YOUR INSTRUCTIONS »
Begin at the line below that has "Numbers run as" and stop after the line that has "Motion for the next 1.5". Please restate only those lines, word for word.

Stored records:
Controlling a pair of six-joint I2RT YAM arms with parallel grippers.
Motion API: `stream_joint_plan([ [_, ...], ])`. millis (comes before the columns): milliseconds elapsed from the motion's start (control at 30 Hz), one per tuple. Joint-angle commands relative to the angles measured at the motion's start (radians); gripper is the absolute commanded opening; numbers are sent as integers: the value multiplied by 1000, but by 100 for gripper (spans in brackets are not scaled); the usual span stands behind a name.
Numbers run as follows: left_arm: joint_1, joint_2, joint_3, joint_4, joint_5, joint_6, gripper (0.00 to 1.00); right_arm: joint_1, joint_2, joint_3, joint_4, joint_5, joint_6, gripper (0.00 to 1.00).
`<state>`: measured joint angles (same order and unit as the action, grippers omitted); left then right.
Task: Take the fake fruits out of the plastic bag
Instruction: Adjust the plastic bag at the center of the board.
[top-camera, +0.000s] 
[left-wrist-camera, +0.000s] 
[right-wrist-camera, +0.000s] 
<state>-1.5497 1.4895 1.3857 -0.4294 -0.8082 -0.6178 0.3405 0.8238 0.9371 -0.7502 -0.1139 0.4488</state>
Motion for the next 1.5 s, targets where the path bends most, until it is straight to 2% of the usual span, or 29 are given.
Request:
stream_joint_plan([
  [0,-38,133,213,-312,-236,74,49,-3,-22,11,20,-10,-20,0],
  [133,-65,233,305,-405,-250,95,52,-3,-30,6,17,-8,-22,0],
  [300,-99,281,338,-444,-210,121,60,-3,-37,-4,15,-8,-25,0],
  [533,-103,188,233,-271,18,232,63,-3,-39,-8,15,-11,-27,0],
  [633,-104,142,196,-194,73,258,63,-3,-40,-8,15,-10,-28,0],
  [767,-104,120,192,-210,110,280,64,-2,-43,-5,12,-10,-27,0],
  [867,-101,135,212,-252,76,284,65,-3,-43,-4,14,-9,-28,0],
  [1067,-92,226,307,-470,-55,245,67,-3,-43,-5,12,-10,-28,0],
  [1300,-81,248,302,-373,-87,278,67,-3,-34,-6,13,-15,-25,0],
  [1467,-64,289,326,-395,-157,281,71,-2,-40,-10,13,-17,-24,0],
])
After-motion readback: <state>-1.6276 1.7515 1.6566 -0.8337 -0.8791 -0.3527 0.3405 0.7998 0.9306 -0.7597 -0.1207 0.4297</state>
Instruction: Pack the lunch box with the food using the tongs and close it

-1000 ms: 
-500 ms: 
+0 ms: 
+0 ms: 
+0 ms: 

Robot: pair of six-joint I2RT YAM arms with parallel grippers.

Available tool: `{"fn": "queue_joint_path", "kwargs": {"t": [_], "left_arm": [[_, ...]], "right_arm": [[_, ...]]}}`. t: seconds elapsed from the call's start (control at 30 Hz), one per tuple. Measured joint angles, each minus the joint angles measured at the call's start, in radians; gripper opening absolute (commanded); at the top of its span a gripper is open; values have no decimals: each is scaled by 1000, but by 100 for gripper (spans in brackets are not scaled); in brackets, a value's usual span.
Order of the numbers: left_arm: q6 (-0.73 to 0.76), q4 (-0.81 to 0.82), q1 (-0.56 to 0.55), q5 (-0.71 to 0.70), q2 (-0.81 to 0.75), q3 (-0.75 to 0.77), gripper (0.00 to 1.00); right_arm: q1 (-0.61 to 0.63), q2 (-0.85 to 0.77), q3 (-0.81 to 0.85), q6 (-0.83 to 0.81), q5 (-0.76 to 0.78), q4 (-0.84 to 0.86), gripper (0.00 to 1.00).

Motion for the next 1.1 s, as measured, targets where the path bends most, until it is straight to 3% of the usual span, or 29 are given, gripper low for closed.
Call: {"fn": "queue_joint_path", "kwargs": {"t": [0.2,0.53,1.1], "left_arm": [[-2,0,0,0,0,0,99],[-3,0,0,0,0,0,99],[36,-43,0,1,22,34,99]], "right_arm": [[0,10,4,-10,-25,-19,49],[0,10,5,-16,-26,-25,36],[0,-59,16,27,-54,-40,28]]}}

RESULT OF THIS TASK »
Numbers run as follows: left_arm: joint_1, joint_2, joint_3, joint_4, joint_5, joint_6, gripper (0.00 to 1.00); right_arm: joint_1, joint_2, joint_3, joint_4, joint_5, joint_6, gripper (0.00 to 1.00).
`<state>`: measured joint angles (same order and unit as the action, grippers omitted); left then right.
Task: Take the fake fruits out of the plastic bag
Instruction: Adjust the plastic bag at the center of the board.
[top-camera, +0.000s] 
[left-wrist-camera, +0.000s] 
[right-wrist-camera, +0.000s] 
<state>-1.5497 1.4895 1.3857 -0.4294 -0.8082 -0.6178 0.3405 0.8238 0.9371 -0.7502 -0.1139 0.4488</state>
Motion for the next 1.5 s, targets where the path bends most, until it is straight to 2% of the usual span, or 29 are given.

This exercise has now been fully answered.